On Monday, Vicco passed the state’s first lesbian, gay, bisexual and transgender Fairness law in ten years.

The new law prohibits discrimination in housing, employment and public accommodations based on a person’s sexual orientation or gender identity. With a population of 334, according to the 2010 Census, Vicco is the smallest town in the country to pass a fairness ordinance.

Chris Hartman, director of the Jefferson County-based Fairness Campaign and a member of the statewide Fairness Coalition, said he was not surprised by Vicco’s decision to pass the law.

“This is something that seemed logical,” Hartman said. “This is really simply a confirmation of what we’ve been hearing as we’ve worked throughout the entire state.”

Hartman also expects the law’s passage to “dispel many of the incorrect, unfair negative stereotypes about not just our state as a whole, but that eastern Kentucky Appalachia region.”

Scottsville junior and SIO President Andrew Salman is excitement about Vicco’s Fairness law.

“I’m glad to see it happening in Kentucky,” he said.

Salman also said the law will improve the state’s social climate and represents a step toward equality.

“Kentucky’s kind of behind the curve on stuff like that, and I’m glad to see it’s catching up,” Salman said.

A 2012 survey conducted by the Schapiro Group shows that 83 percent of Kentucky voters approve of anti-discrimination laws. For more than a decade, proposals for statewide fairness laws have been submitted annually to the state legislature but have yet to be discussed by the Kentucky General Assembly.

“For some reason, leaders have had a hesitancy to bring the law up for debate,” Hartman said.

With a lack of any serious discussion of statewide implementation, many grassroots movements throughout Kentucky have sprung up with the goal of passing fairness ordinances in their communities.
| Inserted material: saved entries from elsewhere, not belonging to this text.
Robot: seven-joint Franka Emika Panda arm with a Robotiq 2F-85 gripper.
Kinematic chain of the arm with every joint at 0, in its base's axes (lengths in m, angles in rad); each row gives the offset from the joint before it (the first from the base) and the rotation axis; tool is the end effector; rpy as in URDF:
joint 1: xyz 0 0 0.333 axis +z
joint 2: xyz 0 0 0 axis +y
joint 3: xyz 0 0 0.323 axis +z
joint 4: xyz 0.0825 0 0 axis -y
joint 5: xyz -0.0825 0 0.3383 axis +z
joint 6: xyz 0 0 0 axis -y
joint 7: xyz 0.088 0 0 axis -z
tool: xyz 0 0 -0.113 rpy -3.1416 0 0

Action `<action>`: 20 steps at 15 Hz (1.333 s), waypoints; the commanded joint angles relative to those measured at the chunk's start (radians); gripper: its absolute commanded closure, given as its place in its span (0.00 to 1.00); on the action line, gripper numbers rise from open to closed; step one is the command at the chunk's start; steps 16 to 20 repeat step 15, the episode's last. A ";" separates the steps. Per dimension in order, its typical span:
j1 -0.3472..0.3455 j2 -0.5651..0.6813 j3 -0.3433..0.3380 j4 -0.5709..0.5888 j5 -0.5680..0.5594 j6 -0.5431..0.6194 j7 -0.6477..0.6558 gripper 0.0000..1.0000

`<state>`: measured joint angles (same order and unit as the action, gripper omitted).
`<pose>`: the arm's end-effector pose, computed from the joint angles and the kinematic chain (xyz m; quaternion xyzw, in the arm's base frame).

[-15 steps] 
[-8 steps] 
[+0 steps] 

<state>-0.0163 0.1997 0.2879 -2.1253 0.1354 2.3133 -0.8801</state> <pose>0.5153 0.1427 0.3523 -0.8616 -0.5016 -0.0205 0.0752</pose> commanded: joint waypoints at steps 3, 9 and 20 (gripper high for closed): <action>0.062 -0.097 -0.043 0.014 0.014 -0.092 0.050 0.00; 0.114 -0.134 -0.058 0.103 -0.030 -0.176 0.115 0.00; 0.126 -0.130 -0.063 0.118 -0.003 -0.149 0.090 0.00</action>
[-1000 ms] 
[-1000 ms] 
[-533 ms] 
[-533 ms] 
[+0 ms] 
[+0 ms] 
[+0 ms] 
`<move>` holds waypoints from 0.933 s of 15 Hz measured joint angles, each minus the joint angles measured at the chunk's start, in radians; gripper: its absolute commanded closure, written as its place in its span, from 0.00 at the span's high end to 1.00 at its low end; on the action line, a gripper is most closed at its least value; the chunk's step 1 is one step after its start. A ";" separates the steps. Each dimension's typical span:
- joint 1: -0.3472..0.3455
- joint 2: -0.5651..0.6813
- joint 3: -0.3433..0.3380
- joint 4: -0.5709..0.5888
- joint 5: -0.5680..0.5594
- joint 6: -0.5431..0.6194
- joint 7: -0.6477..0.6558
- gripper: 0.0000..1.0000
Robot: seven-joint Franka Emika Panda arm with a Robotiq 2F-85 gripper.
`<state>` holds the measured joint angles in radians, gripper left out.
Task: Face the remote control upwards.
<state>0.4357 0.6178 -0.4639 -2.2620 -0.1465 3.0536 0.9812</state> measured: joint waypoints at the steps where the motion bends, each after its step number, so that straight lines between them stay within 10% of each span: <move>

Pushes for local anti-discrimination laws, many of them aided by the Fairness Coalition, have emerged in Berea, Richmond, Bowling Green, Elizabethtown and Shelbyville.

Salman and Hartman both said they think Vicco’s recent decision foreshadows an impending increase in anti-discrimination legislation. As the first fairness law to pass in Kentucky in a decade, Salman said he expects it to “rekindle a fire.”

“I really think it’s part of a bigger movement (and) that we’re going to see a lot more of them passing in the next year or two,” Salman said.

Hartman said if communities continue to pass their own fairness laws, “the state legislature is finally going to have to acknowledge that this is something Kentuckians agree upon and something they should correct uniformly at the statewide level.”

The Fairness Coalition plans to rally in front of the Kentucky State Capitol in Frankfort on Feb. 20 to call for a statewide fairness law. Though SIO has made no plans regarding the rally, Salman said he would be interested in taking a group to Frankfort for the event.

Hartman said he hopes 2013 will be the first year for a serious discussion of a statewide fairness bill in the Kentucky General Assembly. Though he acknowledges that such a law could potentially be passed this year, he said more local fairness laws will probably be needed to pave the way.